To clarify, there probably isn’t a faster way: for a vector of length L, the cumulative sum can be computed in L operations. Therefore a rolling sum of length n, for arbitrary n, can be computed in 2L operations. A naive rolling sum of length n is n*L operations, which for n>2 is slower than using cumsum. For very large rolling sums, the difference will be dramatic.
This focus on operations count ignores roundoff errors, which are indeed muchmay be worse for the cumsum approach. If that’s important to you, then @klaff’s Rolling Sum - #4 by klaff is a better approach. That one is also 2L, so there’s no real reason not to use it.
Admittedly I haven’t given much thought to this question, but I don’t see any obvious reason why one approach would be better than the other. And in some specific cases (for example when dealing with positive numbers), my intuition would even lead me to favor the cumsum approach (again, just intuition, I haven’t performed a serious error analysis…)
Wouldn’t an approach around Base.cumsum need to allocate arrays for the two intermediate sums? Maybe I’m not thinking correctly about how that would work.
No, there is only one array of cumulative sums. The two intermediate partial sums (that are subtracted from one another in the end) are two elements of the same array.
There could be a second array if you wanted to also store the rolling sums (instead of computing them on the fly, when the window size is known, using a single subtraction operation).
I haven’t done a serious analysis either. For the purposes of discussion let’s consider a list of numbers that are uniformly distributed between 0 and 1. The magnitude of the cumsum grows linearly with i, and consequently once you’ve summed 2/eps() of them together you’ll stop incrementing altogether due to a complete loss of precision.
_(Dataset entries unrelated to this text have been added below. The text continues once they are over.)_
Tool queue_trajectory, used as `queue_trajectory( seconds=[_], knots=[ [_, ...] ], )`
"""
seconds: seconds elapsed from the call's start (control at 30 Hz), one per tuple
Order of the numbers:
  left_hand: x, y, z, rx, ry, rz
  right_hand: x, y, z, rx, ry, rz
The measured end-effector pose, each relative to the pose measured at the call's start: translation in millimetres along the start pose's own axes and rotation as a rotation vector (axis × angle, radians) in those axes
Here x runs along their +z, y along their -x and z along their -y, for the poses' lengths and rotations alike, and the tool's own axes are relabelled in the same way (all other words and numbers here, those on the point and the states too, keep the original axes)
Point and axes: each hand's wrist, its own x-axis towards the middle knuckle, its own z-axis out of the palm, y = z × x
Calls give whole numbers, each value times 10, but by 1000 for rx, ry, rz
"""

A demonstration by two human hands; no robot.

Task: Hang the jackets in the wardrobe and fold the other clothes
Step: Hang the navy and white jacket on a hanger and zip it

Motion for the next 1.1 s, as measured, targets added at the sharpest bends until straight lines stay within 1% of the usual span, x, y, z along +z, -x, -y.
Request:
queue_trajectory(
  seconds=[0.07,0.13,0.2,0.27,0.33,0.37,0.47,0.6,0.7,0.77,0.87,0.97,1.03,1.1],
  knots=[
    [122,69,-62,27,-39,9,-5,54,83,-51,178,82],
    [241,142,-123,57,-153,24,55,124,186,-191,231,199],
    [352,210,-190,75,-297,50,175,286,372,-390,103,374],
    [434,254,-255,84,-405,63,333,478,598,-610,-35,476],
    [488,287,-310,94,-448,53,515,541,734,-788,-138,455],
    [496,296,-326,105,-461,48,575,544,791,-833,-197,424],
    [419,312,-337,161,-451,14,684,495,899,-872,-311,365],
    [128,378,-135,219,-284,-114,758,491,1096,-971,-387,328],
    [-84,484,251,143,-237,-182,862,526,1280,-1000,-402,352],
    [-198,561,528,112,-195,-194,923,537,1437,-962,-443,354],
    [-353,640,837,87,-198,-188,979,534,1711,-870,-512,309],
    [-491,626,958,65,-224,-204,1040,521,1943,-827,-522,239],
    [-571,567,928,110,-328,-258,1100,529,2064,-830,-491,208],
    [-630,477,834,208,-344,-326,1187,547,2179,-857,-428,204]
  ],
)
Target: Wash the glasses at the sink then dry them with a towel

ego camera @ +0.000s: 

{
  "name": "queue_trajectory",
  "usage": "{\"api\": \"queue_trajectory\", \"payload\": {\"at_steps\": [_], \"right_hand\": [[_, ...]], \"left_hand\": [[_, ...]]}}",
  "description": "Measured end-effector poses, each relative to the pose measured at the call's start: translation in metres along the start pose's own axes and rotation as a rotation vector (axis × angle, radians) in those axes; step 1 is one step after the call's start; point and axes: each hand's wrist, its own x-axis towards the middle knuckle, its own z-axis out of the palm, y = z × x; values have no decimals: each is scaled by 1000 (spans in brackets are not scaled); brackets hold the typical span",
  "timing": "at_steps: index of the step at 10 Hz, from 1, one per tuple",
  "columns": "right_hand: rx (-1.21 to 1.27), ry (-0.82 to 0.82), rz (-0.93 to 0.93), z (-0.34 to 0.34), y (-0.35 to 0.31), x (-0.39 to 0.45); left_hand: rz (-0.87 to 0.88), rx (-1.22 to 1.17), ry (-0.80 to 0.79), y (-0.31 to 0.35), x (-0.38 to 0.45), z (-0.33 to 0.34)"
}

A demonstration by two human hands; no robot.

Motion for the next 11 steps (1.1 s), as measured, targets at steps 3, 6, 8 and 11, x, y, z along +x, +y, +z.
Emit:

In contrast
out[i] = out[i-1]-a[i-1]+a[i+n-1]
intuitively seems like it should accumulate error as sqrt(i).
The threaded version I wrote (trolling_sum) recomputes the sum at the beginning of each thread’s segment (necessary so the threads can be independent), which limits the accumulated error.
On the other hand, this formula is prone to cancellations (where the relative error is unbounded), whereas in the cumsum of positive numbers, the relative error at each operation is (as you noted) bounded by eps().
But I’ll try to avoid derailing this thread any more, and perform a real error analysis instead of waving my hands
I just want to pop in here and say that the beauty of RollingFunctions.jl is mostly in its ease. I’ve used it many times to create rolling versions of my own functions. It strikes the balance between general functionality and performance quite well. It already uses views and very tight loops.
If you are doing something simple like a sum, of course a specialized method will be faster.